Opto a été créée en 1985 par les professeurs Milton Ferreira de Souza, Jarbas Caiado de Castro et quatre autres chercheurs de l’Institut de Physique de l’Université de São Paulo (USP) à São Carlos. Depuis sa mise en service, l’entreprise et ses partenaires ont reçu le soutien financier de la FAPESP pour huit projets dans la modalité Pipe (Recherche Innovatrice dans les Petites Entreprises) – des projets portant surtout sur des études dans les domaines d’application industrielle et d’équipements ophtalmologiques destinés à un usage médical. Le premier d’entre eux a été accordé en 1988 et coordonné par Stefani pour le développement d’un mesureur à laser de distances longues pour un usage industriel. Le produit est né deux ans plus tard, néanmoins il n’a pas réussi à décoller commercialement. Seules 8 unités ont été vendues, sept à Vale do Rio Doce et une à Firestone. Stefani précise : « Malgré l’échec commercial, le projet a créé pour l’entreprise une capacité aussi bien humaine qu’instrumentale, en donnant lieu à un bagage technologique qui a abouti à un laser très compétitif pour les chirurgies de rétine ». Aujourd’hui encore, l’entreprise fabrique ce laser – un grand succès commercial qui a donné à l’entreprise une forte position sur le marché international – avec les mêmes personnes, instruments et équipements utilisés lors du premier projet financé par la FAPESP. Opto intervient dans les domaines d’équipements médicaux ophtalmologiques, de traitement antireflet pour les lentilles, d’équipements de mesure et de contrôle, de défense et de produits aérospatiaux. Actuellement, l’entreprise compte 450 employés dont 58 chercheurs. L’investissement en recherche et développement est en moyenne de l’ordre de 15 % du chiffre d’affaires, qui a été en 2008 de 50 millions de réaux.
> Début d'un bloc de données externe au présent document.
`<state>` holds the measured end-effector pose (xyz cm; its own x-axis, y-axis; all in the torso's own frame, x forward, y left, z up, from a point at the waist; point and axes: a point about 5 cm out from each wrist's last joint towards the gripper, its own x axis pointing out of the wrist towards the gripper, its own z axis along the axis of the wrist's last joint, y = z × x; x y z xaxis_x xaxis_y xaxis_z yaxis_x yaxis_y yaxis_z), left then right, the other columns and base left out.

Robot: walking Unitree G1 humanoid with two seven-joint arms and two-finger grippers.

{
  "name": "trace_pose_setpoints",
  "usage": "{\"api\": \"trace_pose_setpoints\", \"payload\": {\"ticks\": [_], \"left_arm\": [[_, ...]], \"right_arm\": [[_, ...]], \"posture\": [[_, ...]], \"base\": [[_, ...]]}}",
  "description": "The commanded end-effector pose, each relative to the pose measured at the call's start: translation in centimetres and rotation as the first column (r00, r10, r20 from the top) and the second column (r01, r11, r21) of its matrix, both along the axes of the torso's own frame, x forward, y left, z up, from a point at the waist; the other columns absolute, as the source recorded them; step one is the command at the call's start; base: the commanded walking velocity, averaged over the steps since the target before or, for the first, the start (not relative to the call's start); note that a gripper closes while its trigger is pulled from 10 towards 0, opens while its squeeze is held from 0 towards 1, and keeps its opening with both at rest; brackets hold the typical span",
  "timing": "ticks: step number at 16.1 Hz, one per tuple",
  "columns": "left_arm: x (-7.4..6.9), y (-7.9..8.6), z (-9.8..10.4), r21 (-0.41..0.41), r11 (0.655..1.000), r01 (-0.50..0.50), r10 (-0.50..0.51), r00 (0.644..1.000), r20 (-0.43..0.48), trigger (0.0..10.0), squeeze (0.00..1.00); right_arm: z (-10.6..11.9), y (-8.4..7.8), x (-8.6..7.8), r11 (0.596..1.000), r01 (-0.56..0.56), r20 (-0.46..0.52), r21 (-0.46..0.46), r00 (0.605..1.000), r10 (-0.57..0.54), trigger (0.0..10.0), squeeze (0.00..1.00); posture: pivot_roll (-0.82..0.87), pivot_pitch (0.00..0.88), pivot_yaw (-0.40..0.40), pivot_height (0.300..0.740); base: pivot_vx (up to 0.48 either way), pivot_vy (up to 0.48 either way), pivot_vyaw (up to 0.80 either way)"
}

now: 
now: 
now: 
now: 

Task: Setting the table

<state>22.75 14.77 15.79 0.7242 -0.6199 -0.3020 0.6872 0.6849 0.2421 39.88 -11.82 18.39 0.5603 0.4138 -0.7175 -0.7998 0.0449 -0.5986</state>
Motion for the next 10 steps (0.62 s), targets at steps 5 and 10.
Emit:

Lorsque les caméras seront dans l’espace, Opto va aider le Brésil à faire partie du groupe restreint de pays qui fabriquent des systèmes d’imagerie à usage orbitale, composé des États-Unis, de la Russie, de la France, d’Israël, de l’Inde et de la Chine. La participation au projet MUX et aux projets Pipe a permis à l’entreprise de créer une infrastructure de pointe, avec des machines et une salle blanche pour les tests spatiaux. Avec cela, Opto peut développer une seconde génération de rétinographes – des appareils qui photographient les rétines – et faire concurrence aux géants internationaux. De l’avis de Stefani, « le programme spatial fonctionne comme un améliorateur puissant de la capacité industrielle du pays, qui devient compétitif dans des domaines importants ».